Rolfe emphasises that Adventures in the Dark is not just wed to the Playhouse (site of most of the 2006 program) but will use other Opera House sites including its outdoors in years to come: “the program is open to what fits thematically and intellectually.” However, the Playhouse has been revamped, its stage size increased 20% to accommodate physical theatre and dance and it’s been technically improved.

Coming up soon on the program is the renowned UK performance company, Improbable. Rolfe relishes their “reliance on old theatre skills you rarely see these days. The work is not multimedia, although technologically supported. You really see what human beings are capable of in a theatrical context.” Rolfe likes artists “who deal with tradition as well as with new ideas”, and this is clearly key to the selection of works for 2006, including Melbournian Brian Lipson and UK companies, Ridiculusmus and Improbable.

Rolfe notes that the first program is missing an Asian connection, which he hopes to remedy soon.
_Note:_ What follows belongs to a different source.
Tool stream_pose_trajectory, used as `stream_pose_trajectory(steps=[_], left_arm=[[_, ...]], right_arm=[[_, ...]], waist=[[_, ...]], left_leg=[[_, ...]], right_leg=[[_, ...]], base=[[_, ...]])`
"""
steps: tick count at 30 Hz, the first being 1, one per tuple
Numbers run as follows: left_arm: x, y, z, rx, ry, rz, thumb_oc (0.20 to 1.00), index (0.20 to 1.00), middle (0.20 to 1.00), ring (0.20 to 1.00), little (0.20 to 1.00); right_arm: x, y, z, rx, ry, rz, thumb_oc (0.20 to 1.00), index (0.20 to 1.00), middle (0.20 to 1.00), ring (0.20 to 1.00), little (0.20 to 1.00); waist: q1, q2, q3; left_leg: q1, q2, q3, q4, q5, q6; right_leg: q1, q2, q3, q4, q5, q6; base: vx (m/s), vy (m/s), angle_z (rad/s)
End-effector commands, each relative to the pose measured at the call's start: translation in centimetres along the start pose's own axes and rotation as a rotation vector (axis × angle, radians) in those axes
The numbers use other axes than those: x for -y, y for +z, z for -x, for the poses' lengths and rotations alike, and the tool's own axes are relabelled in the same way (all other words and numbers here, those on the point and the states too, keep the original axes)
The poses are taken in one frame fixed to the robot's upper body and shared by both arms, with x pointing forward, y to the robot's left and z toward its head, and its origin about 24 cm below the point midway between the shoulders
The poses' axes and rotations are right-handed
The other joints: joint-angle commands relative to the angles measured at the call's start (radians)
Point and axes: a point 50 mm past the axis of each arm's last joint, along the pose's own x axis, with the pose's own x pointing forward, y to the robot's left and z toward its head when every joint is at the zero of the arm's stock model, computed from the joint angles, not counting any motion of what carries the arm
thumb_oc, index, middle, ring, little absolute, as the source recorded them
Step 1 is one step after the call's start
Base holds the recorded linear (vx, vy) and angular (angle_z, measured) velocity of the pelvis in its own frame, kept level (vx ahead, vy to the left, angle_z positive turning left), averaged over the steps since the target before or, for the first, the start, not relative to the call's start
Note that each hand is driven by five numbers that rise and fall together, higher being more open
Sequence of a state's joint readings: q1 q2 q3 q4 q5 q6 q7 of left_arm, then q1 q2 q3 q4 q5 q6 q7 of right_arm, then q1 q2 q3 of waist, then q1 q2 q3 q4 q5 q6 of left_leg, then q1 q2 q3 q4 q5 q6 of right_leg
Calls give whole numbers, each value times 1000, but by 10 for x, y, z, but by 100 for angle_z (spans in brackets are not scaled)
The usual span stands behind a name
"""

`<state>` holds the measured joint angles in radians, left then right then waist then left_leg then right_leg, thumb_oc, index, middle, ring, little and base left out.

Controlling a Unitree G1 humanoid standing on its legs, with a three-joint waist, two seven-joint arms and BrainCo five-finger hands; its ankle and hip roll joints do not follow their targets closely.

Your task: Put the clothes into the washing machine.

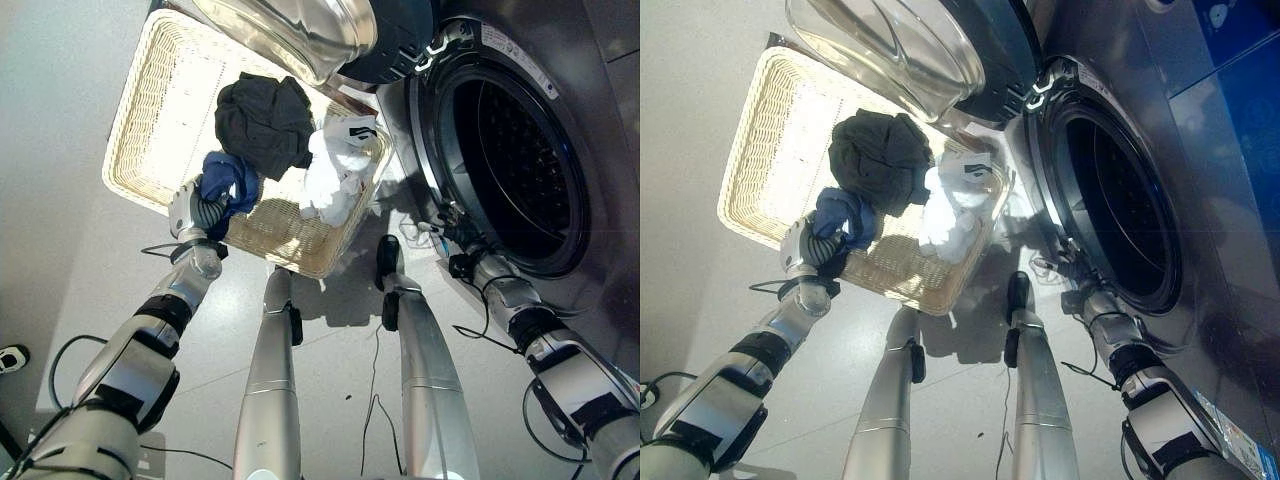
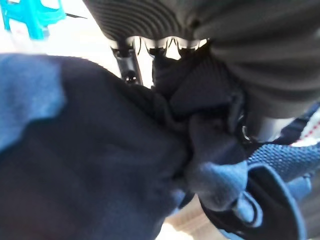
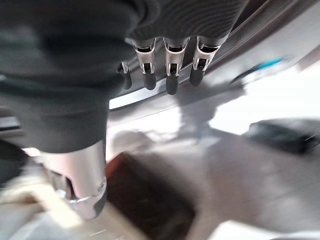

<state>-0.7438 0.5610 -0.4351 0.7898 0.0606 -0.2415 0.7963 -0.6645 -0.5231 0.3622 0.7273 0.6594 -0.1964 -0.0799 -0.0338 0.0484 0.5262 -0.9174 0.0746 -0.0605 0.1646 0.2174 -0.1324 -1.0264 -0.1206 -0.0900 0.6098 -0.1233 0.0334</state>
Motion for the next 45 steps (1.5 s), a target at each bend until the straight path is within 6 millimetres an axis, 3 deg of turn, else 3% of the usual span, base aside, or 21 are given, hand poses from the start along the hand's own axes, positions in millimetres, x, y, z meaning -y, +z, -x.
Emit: stream_pose_trajectory(steps=[1,7,16,22,29,45], left_arm=[[-12,35,-3,177,169,217,200,200,200,200,200],[-17,94,16,537,105,402,200,200,200,200,200],[-18,152,34,847,-130,450,200,200,200,200,200],[-12,163,35,902,-203,412,200,200,200,200,200],[-7,175,41,946,-291,442,200,200,200,200,200],[-1,177,42,976,-370,336,200,200,200,200,200]], right_arm=[[-6,14,10,131,2,-178,1000,1000,1000,1000,1000],[-27,34,23,250,184,-487,1000,1000,1000,1000,1000],[-93,65,46,278,652,-559,1000,1000,1000,1000,1000],[-116,79,55,256,839,-620,1000,1000,1000,1000,1000],[-133,92,64,299,938,-669,1000,1000,1000,1000,1000],[-126,121,72,474,1011,-873,1000,1000,1000,1000,1000]], waist=[[33,-50,-6],[41,-58,-6],[41,-68,-6],[39,-67,-6],[41,-60,-6],[40,-59,-6]], left_leg=[[9,-93,16,113,-123,47],[13,-99,8,107,-132,53],[21,-109,3,93,-127,62],[25,-113,3,97,-125,62],[21,-120,3,100,-124,61],[23,-125,11,104,-127,62]], right_leg=[[67,70,-9,-249,197,80],[70,67,-22,-247,193,85],[75,63,-32,-253,198,93],[79,57,-35,-257,204,97],[78,52,-39,-263,208,99],[79,43,-49,-272,221,106]], base=[[-1,-35,1],[2,-38,0],[1,-11,0],[0,0,0],[0,0,0],[3,-2,0]])
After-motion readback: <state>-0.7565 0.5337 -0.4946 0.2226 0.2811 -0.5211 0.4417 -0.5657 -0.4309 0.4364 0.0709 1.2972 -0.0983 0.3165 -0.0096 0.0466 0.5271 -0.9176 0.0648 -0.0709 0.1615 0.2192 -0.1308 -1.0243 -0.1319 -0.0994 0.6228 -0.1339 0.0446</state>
However, he’s pleased with the presence of Vula (The Conch), a work from New Zealand with a director, Nina Nawalowalo, well versed in European theatricality but with a South Pacific vision—here oceanic in concept and performed with great volumes of water.

Music theatre also features in the program in Ruby’s Story with Ruby Hunter, Archie Roach and Paul Grabowksy, and 2 works by American multimedia composer-performer Mikel Rouse—Music for Minorities and, as seen at several Australian festivals, but not Sydney’s, Failing Kansas.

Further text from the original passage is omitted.